### Your goal
Each entry is to be restated word for word, with nothing omitted.
Top of Exercise data
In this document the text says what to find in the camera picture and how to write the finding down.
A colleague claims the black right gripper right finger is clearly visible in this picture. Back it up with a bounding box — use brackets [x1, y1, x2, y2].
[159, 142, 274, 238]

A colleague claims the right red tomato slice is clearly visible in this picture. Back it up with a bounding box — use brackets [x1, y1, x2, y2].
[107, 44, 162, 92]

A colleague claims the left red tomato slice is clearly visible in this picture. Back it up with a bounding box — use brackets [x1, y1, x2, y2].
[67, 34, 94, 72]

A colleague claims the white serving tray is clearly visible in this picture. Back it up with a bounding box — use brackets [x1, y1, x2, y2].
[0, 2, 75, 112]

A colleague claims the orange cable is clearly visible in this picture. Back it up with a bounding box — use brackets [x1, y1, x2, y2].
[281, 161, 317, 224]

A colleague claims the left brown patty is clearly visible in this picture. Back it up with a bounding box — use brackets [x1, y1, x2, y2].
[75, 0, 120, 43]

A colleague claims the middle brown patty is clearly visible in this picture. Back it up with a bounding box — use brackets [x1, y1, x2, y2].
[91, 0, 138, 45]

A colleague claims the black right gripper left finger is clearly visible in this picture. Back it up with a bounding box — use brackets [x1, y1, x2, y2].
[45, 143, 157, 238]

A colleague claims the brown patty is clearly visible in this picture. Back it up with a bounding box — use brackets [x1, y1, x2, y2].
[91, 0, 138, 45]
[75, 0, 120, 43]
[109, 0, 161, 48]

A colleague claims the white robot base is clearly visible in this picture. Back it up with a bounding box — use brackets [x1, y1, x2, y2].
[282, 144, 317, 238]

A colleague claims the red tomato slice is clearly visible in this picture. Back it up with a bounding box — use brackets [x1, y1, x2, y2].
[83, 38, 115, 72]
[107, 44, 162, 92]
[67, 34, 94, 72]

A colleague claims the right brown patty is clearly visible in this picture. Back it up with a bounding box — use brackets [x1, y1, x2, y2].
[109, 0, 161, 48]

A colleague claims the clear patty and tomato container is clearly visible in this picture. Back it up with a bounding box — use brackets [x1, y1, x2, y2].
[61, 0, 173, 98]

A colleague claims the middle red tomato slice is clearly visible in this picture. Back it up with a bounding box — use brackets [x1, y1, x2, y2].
Bottom of Exercise data
### Result for this exercise
In this document the text says what to find in the camera picture and how to write the finding down.
A colleague claims the black right gripper right finger is clearly visible in this picture. Back it up with a bounding box — use brackets [x1, y1, x2, y2].
[159, 142, 274, 238]

A colleague claims the right red tomato slice is clearly visible in this picture. Back it up with a bounding box — use brackets [x1, y1, x2, y2].
[107, 44, 162, 92]

A colleague claims the left red tomato slice is clearly visible in this picture. Back it up with a bounding box — use brackets [x1, y1, x2, y2].
[67, 34, 94, 72]

A colleague claims the white serving tray is clearly visible in this picture. Back it up with a bounding box — use brackets [x1, y1, x2, y2].
[0, 2, 75, 112]

A colleague claims the orange cable is clearly visible in this picture. Back it up with a bounding box — use brackets [x1, y1, x2, y2].
[281, 161, 317, 224]

A colleague claims the left brown patty is clearly visible in this picture. Back it up with a bounding box — use brackets [x1, y1, x2, y2].
[75, 0, 120, 43]

A colleague claims the middle brown patty is clearly visible in this picture. Back it up with a bounding box — use brackets [x1, y1, x2, y2].
[91, 0, 138, 45]

A colleague claims the black right gripper left finger is clearly visible in this picture. Back it up with a bounding box — use brackets [x1, y1, x2, y2].
[45, 143, 157, 238]

A colleague claims the brown patty is clearly visible in this picture. Back it up with a bounding box — use brackets [x1, y1, x2, y2].
[91, 0, 138, 45]
[75, 0, 120, 43]
[109, 0, 161, 48]

A colleague claims the white robot base is clearly visible in this picture. Back it up with a bounding box — use brackets [x1, y1, x2, y2].
[282, 144, 317, 238]

A colleague claims the red tomato slice is clearly visible in this picture. Back it up with a bounding box — use brackets [x1, y1, x2, y2].
[83, 38, 115, 72]
[107, 44, 162, 92]
[67, 34, 94, 72]

A colleague claims the right brown patty is clearly visible in this picture. Back it up with a bounding box — use brackets [x1, y1, x2, y2].
[109, 0, 161, 48]

A colleague claims the clear patty and tomato container is clearly visible in this picture. Back it up with a bounding box — use brackets [x1, y1, x2, y2].
[61, 0, 173, 98]

A colleague claims the middle red tomato slice is clearly visible in this picture. Back it up with a bounding box — use brackets [x1, y1, x2, y2].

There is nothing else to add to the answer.